Although substantial evidence indicates that the onset of ADHD is largely determined by genetic factors, and that ADHD is not "caused" by parenting, parent mental health and parenting behavior do influence the development of significant conduct problems in children. Thus, prior research has documented that depression in mothers, antisocial behavior in fathers, and the quality of parent-child interactions are linked to the development and escalation of conduct problems in children.
These same factors have been hypothesized to influence the emergence and course of conduct problems in children with ADHD, but this has never been studied empirically. Recently, however, a study published in Developmental Psychology provided the first set of data on this important issue [Chronis et al. (2007). Maternal depression and early positive parenting predict future conduct problems in young children with Attention-Deficit/Hyperactivity Disorder. Developmental Psychology, 43, 70-82.]
Participants in this study were 108 children diagnosed with ADHD between the ages of 4 and 7 and the mothers of these children. Approximately 70% of the children were Caucasian and just over 80% were males. Like many studies examining children's development, fathers were not directly involved in the study, which may reflect the difficulty recruiting fathers to participate.
During the initial assessment, and during each assessment conducted annually over the next 8 years, a structured diagnostic interview was administered to children's mothers to obtain information about the child's functioning during the prior year. In this interview, particular attention was given to the presence of Conduct Disorder (CD) symptoms during the prior year. Information about CD symptoms was also obtained from the majority of children's teachers at each assessment.

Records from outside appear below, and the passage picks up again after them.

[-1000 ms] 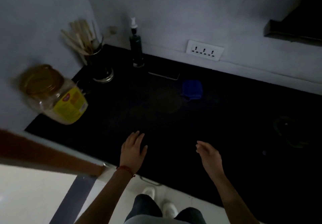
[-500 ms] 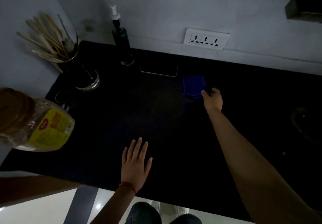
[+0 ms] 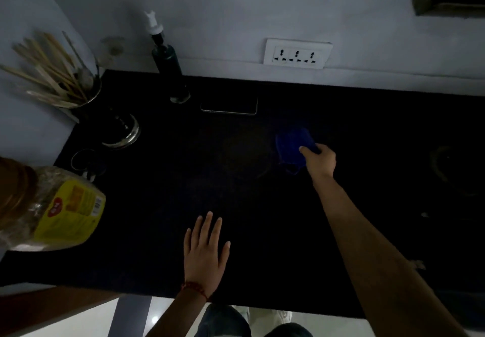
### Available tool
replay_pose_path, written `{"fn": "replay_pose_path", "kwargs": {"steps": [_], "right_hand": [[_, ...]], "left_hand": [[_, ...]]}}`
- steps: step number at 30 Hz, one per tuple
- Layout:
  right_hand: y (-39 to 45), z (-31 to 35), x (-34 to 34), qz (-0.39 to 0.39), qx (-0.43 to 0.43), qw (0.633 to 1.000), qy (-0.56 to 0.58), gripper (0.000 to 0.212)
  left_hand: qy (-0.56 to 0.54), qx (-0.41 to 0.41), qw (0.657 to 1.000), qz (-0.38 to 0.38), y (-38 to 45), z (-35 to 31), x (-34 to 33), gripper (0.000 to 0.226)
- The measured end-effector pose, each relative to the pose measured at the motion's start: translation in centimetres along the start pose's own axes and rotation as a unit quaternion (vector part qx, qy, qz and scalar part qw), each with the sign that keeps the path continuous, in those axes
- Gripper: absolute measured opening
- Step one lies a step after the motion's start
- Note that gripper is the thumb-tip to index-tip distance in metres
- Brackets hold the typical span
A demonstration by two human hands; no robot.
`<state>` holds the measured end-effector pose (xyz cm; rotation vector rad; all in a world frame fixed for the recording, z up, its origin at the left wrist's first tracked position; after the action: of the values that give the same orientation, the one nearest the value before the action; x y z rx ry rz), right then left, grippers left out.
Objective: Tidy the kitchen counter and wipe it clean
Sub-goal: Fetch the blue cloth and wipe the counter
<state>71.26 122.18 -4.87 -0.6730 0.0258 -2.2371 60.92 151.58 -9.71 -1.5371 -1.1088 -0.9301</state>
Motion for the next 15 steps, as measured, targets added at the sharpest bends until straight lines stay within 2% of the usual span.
{"fn": "replay_pose_path", "kwargs": {"steps": [4,6,8,11,15], "right_hand": [[-5.6,-3.1,4.8,-0.081,-0.043,0.996,-0.008,0.048],[-8.7,-5.2,8.1,-0.079,-0.060,0.995,0.027,0.041],[-11.7,-7.8,11.8,-0.066,-0.053,0.994,0.074,0.033],[-16.0,-11.4,17.3,-0.100,-0.055,0.988,0.105,0.024],[-21.2,-15.6,23.7,-0.190,-0.075,0.965,0.165,0.016]], "left_hand": [[-0.011,-0.008,1.000,0.003,0.1,-0.1,0.1,0.066],[-0.008,-0.019,1.000,0.011,0.0,-0.4,0.1,0.068],[-0.002,-0.040,0.999,0.008,-0.2,-1.1,0.2,0.059],[-0.003,-0.095,0.995,0.015,-1.4,-3.9,0.3,0.060],[-0.026,-0.200,0.979,0.036,-4.2,-10.2,-0.6,0.063]]}}
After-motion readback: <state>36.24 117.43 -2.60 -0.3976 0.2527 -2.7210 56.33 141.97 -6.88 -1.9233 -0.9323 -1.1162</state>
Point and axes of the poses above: each hand's wrist, its own y-axis towards the middle knuckle, its own x-axis out of the back of the hand, z = x × y, the point moved 2 cm from there along y, towards the middle knuckle, and after that the axes turned 10 degrees about x, right-handed, at the moved point
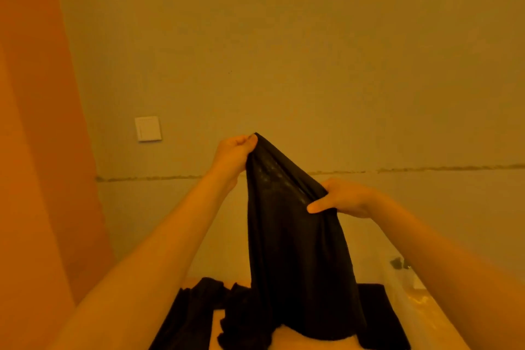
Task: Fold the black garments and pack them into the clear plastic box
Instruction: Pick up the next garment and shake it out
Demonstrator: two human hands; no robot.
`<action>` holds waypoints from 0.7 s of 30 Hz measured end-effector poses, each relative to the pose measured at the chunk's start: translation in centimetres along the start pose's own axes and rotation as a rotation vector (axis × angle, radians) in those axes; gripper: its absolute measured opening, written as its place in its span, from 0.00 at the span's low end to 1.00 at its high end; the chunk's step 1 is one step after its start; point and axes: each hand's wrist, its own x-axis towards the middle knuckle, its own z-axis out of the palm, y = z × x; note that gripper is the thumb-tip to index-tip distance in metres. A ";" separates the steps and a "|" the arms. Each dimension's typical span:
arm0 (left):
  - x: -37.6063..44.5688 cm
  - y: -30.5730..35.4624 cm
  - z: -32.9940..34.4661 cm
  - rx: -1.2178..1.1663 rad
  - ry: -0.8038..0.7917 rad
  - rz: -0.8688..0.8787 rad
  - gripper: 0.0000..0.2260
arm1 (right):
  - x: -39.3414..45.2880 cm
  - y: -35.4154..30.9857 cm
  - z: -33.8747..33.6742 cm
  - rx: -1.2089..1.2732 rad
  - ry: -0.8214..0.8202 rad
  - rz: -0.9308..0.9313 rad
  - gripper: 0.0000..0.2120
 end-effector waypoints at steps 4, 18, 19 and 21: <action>0.9 1.8 -3.0 0.107 0.088 0.029 0.11 | -0.5 0.9 -0.9 0.114 -0.003 -0.017 0.40; 3.7 4.5 -9.0 0.203 0.119 0.175 0.09 | -1.7 -4.2 -5.8 -0.095 0.594 -0.127 0.10; 4.4 5.3 -8.9 0.216 0.143 0.193 0.09 | -1.7 -5.3 -6.4 -0.152 0.648 -0.158 0.10; 6.1 7.7 -8.5 0.192 0.188 0.230 0.07 | -2.2 -8.1 -8.2 -0.244 0.718 -0.210 0.08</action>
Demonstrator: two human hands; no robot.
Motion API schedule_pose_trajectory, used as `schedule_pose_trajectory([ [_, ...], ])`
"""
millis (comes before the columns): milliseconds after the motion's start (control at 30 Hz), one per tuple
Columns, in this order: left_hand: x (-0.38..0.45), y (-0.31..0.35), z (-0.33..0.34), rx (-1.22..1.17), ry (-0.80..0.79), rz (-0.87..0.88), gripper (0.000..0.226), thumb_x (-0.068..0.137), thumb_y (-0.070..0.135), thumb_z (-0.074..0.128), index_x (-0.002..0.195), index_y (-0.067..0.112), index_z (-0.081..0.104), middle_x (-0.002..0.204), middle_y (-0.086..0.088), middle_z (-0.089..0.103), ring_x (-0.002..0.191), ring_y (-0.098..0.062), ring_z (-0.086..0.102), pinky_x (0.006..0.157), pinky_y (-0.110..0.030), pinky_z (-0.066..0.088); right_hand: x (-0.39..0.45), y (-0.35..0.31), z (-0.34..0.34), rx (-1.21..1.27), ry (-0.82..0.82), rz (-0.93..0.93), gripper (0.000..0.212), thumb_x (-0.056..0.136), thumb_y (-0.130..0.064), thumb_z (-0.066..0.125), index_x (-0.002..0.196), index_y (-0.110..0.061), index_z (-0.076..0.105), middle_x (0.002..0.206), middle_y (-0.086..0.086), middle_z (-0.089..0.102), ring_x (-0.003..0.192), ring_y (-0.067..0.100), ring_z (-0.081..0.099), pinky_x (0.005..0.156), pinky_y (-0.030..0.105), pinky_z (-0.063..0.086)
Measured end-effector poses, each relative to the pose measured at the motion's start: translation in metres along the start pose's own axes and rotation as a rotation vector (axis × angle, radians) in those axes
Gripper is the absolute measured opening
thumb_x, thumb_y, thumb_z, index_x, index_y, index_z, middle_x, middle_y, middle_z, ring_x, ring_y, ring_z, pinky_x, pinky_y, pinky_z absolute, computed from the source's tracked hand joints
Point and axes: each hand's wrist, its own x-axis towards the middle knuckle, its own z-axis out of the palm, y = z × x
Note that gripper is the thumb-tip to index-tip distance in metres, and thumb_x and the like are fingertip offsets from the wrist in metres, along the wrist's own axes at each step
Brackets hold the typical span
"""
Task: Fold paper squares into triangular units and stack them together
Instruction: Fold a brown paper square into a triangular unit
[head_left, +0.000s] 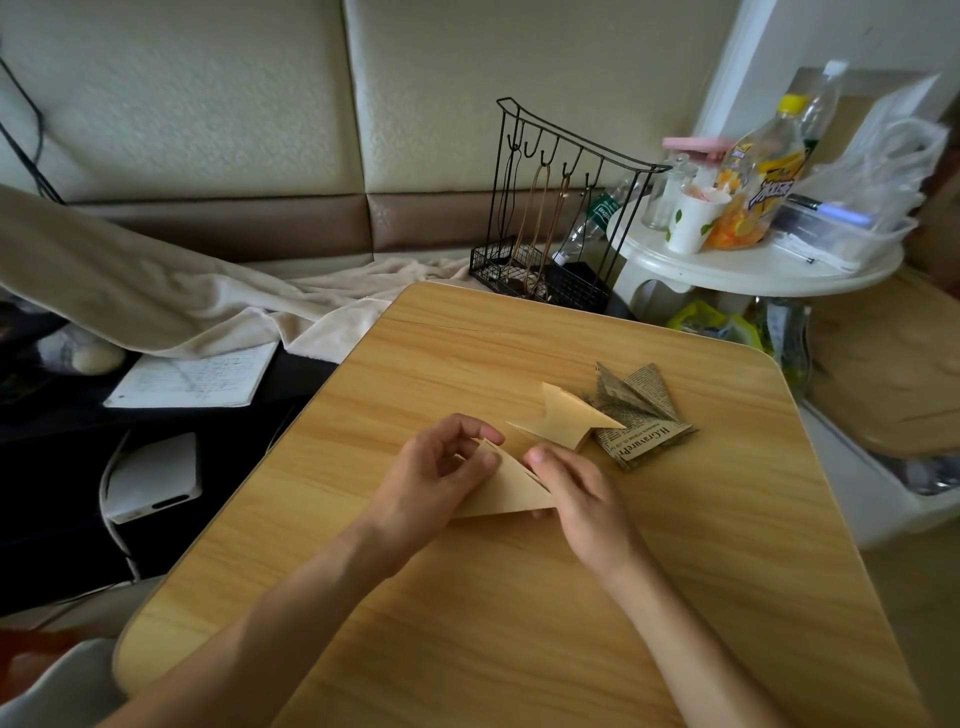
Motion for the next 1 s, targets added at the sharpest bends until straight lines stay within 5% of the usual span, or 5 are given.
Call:
schedule_pose_trajectory([
  [200,-0.001,-0.001,0.001,0.045,0.014,0.027,0.011,0.097,0.018,0.07,0.105,0.025,0.071,0.079,0.005,0.064,0.073,-0.02,0.048,0.068,-0.036,0.036,0.0,-0.004,0.0,-0.029,-0.055,-0.042,0.03,0.099,-0.03,0.053,0.069,-0.025,0.059,0.064,0.0,0.047,0.064,0.012,0.046,0.058,0.024,0.039],
  [433,-0.001,0.002,0.003,0.032,0.077,-0.036,0.005,0.098,0.021,0.068,0.1,0.024,0.072,0.088,-0.002,0.073,0.074,-0.012,0.062,0.066,-0.033,0.048,-0.002,-0.004,0.0,-0.008,-0.021,-0.057,0.048,0.092,-0.052,0.056,0.081,-0.005,0.062,0.072,0.02,0.052,0.067,0.031,0.054,0.06,0.047,0.048],
  [567,0.0,0.003,0.001,0.006,0.15,-0.114,0.003,0.097,0.024,0.069,0.1,0.025,0.071,0.094,-0.004,0.074,0.078,-0.012,0.065,0.064,-0.029,0.051,-0.002,-0.001,0.0,-0.078,0.028,-0.095,0.03,0.091,-0.047,0.062,0.08,-0.02,0.065,0.065,0.011,0.053,0.062,0.031,0.049,0.059,0.048,0.04],
  [733,-0.001,0.005,0.001,-0.167,0.05,-0.224,0.035,0.085,0.015,0.082,0.114,0.009,0.065,0.103,-0.014,0.076,0.092,-0.025,0.076,0.075,-0.032,0.063,0.001,0.005,0.0,-0.069,0.137,-0.029,0.023,0.094,-0.037,0.064,0.08,-0.019,0.066,0.059,-0.002,0.054,0.056,0.014,0.052,0.055,0.04,0.04],
  [1000,0.005,0.002,-0.009,-0.3,0.428,-0.262,0.034,0.083,0.012,0.084,0.112,0.009,0.067,0.103,-0.018,0.075,0.074,-0.016,0.075,0.077,-0.028,0.062,-0.002,0.003,0.001,-0.158,0.063,-0.078,0.025,0.098,-0.013,0.069,0.074,-0.011,0.062,0.059,-0.002,0.05,0.057,0.012,0.043,0.056,0.031,0.035],
])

The essential feature of Conduct Disorder is "...a repetitive and persistent pattern of behavior in which the basic rights of others or age appropriate social norms or rules are violated." These behaviors fall into 4 main groupings:
1. Aggressive behavior that causes or threatens to cause harm;
Examples: initiating fights; cruelty to people or animals;
2. Non-aggressive conduct that causes property loss or damage;
Examples: fire setting with intent to cause damage; deliberate destruction of property;
3. Deceitfulness or theft;
Examples: shoplifting; breaking into someone's house; frequent lying to obtain goods or avoid obligations;
4. Serious violation of rules;
Examples: truancy from school; running away from home; staying out at night prior to age 13;
As noted above, children with ADHD who develop symptoms of Conduct Disorder are at substantially greater risk for a range of negative outcomes during adolescence and young adulthood.
In addition to establishing the ADHD diagnosis at year and obtaining baseline data on the number of CD symptoms, psychiatric interviews were also conducted with mothers during the initial assessment so that the presence of depression during mothers' lifetime as well as other psychiatric disorders in mothers could be determined. Mothers and their child also completed in both structured and unstructured activities so that the quality of mother-child interactions in different contexts could be observed.

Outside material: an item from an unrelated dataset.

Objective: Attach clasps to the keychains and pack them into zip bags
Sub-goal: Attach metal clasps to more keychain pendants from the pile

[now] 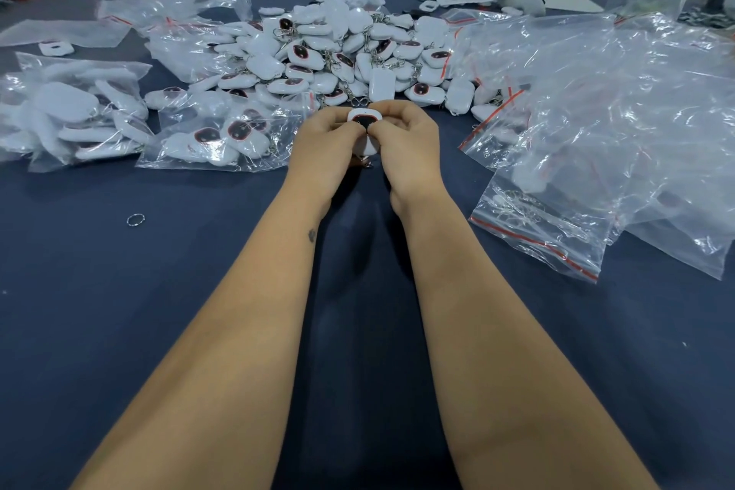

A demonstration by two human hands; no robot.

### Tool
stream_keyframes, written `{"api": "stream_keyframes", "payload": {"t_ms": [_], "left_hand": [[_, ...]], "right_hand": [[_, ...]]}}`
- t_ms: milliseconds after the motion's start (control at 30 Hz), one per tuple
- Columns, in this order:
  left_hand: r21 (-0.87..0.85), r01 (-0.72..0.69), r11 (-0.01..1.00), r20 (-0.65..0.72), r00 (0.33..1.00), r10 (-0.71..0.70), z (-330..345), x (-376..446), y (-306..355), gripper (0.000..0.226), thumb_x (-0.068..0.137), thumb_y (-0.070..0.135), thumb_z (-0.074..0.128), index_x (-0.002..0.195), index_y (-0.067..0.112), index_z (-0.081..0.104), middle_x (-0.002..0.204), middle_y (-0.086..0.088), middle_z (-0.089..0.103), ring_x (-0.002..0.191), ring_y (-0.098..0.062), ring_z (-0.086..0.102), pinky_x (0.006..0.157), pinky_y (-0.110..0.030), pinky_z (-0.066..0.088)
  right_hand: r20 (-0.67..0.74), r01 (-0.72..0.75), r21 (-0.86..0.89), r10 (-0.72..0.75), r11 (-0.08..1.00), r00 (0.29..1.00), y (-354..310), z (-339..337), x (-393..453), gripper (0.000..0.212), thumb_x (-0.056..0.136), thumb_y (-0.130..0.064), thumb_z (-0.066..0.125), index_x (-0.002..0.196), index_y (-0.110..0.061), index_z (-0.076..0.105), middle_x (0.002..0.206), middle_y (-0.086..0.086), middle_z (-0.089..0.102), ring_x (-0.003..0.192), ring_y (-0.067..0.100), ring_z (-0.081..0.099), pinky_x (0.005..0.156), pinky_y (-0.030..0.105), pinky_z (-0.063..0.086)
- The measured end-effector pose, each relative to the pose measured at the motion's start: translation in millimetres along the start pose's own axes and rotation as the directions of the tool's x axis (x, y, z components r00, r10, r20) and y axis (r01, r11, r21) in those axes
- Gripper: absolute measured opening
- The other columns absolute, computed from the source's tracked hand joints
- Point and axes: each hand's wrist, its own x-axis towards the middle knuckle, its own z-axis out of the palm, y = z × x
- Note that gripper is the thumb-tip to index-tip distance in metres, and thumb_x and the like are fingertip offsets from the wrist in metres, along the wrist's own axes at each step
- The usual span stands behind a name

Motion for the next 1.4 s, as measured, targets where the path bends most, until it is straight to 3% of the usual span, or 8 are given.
{"api": "stream_keyframes", "payload": {"t_ms": [300, 467, 700, 933, 1067, 1267, 1400], "left_hand": [[0.022, 0.006, 1.0, -0.006, 1.0, -0.006, 0.6, 2.2, -2.4, 0.018, 0.088, 0.008, 0.057, 0.093, 0.02, 0.069, 0.084, -0.001, 0.072, 0.074, -0.011, 0.067, 0.079, -0.033, 0.058], [0.013, 0.013, 1.0, -0.008, 1.0, -0.013, 1.4, 2.6, -2.5, 0.018, 0.087, 0.006, 0.056, 0.094, 0.018, 0.068, 0.085, -0.003, 0.072, 0.071, -0.011, 0.067, 0.079, -0.034, 0.058], [0.054, 0.025, 0.998, -0.029, 0.999, -0.024, 1.8, 2.3, -1.7, 0.018, 0.088, 0.009, 0.055, 0.096, 0.022, 0.066, 0.094, -0.006, 0.07, 0.084, -0.017, 0.068, 0.091, -0.045, 0.056], [0.14, -0.029, 0.99, -0.006, 1.0, 0.03, 0.7, -2.9, 0.6, 0.022, 0.089, 0.011, 0.053, 0.088, 0.031, 0.062, 0.096, -0.014, 0.07, 0.079, -0.021, 0.065, 0.077, -0.041, 0.055], [0.153, -0.052, 0.987, -0.011, 0.998, 0.054, 0.6, -4.2, 1.8, 0.024, 0.089, 0.013, 0.053, 0.087, 0.036, 0.061, 0.088, -0.006, 0.068, 0.074, -0.017, 0.063, 0.067, -0.034, 0.053], [0.175, -0.083, 0.981, -0.032, 0.995, 0.09, 2.0, -4.4, 1.9, 0.026, 0.091, 0.013, 0.055, 0.088, 0.037, 0.063, 0.093, -0.001, 0.071, 0.084, -0.017, 0.068, 0.078, -0.035, 0.055], [0.135, -0.094, 0.986, -0.069, 0.992, 0.104, 0.9, -4.8, 4.9, 0.027, 0.088, 0.016, 0.054, 0.097, 0.04, 0.061, 0.077, 0.015, 0.067, 0.073, -0.008, 0.065, 0.079, -0.039, 0.057]], "right_hand": [[-0.001, -0.002, -0.015, 0.002, 1.0, 1.0, 1.7, 0.5, 1.6, 0.021, 0.083, 0.007, 0.056, 0.088, -0.012, 0.064, 0.083, 0.008, 0.069, 0.079, 0.021, 0.064, 0.078, 0.041, 0.057], [0.001, -0.001, -0.017, 0.001, 1.0, 1.0, 1.9, 0.8, 1.9, 0.024, 0.082, 0.01, 0.051, 0.088, -0.011, 0.063, 0.078, 0.007, 0.068, 0.073, 0.021, 0.061, 0.069, 0.035, 0.052], [0.022, 0.0, -0.025, 0.0, 1.0, 1.0, 0.3, 0.2, 1.0, 0.019, 0.084, 0.007, 0.056, 0.091, -0.01, 0.063, 0.081, 0.007, 0.067, 0.079, 0.021, 0.062, 0.077, 0.039, 0.054], [0.03, -0.003, -0.005, 0.003, 1.0, 1.0, -0.1, -0.3, 1.4, 0.023, 0.083, 0.009, 0.051, 0.09, -0.01, 0.062, 0.077, 0.004, 0.066, 0.073, 0.019, 0.063, 0.074, 0.036, 0.053], [0.029, -0.003, 0.008, 0.003, 1.0, 1.0, 0.6, -0.1, 1.7, 0.022, 0.084, 0.008, 0.052, 0.088, -0.011, 0.063, 0.078, 0.005, 0.066, 0.073, 0.019, 0.062, 0.073, 0.036, 0.054], [0.038, -0.024, 0.019, 0.023, 1.0, 0.999, 1.9, 0.7, 4.6, 0.026, 0.085, 0.008, 0.051, 0.101, -0.003, 0.067, 0.096, 0.017, 0.071, 0.085, 0.025, 0.065, 0.083, 0.043, 0.056], [0.06, -0.007, 0.019, 0.006, 1.0, 0.998, 2.3, -2.5, 4.1, 0.028, 0.086, 0.006, 0.053, 0.108, -0.001, 0.068, 0.105, 0.02, 0.071, 0.09, 0.023, 0.065, 0.089, 0.041, 0.054]]}}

The mother-child interaction task began with 10 minutes of free play activity in a room stocked with age appropriate toys and activities. During a subsequent 15-minute structured task, the mother was instructed to have her child: 1) help with cleaning up the toys and other materials in the playroom; 2) complete a counting activity with blocks; 3) help dust the tables and chairs; and, 4) play quietly while the mother took a 1-minute telephone call from the experimenter. It was anticipated that these tasks would place greater strain on the mother-child interaction because they required the child to follow a series of directives and commands from the mother.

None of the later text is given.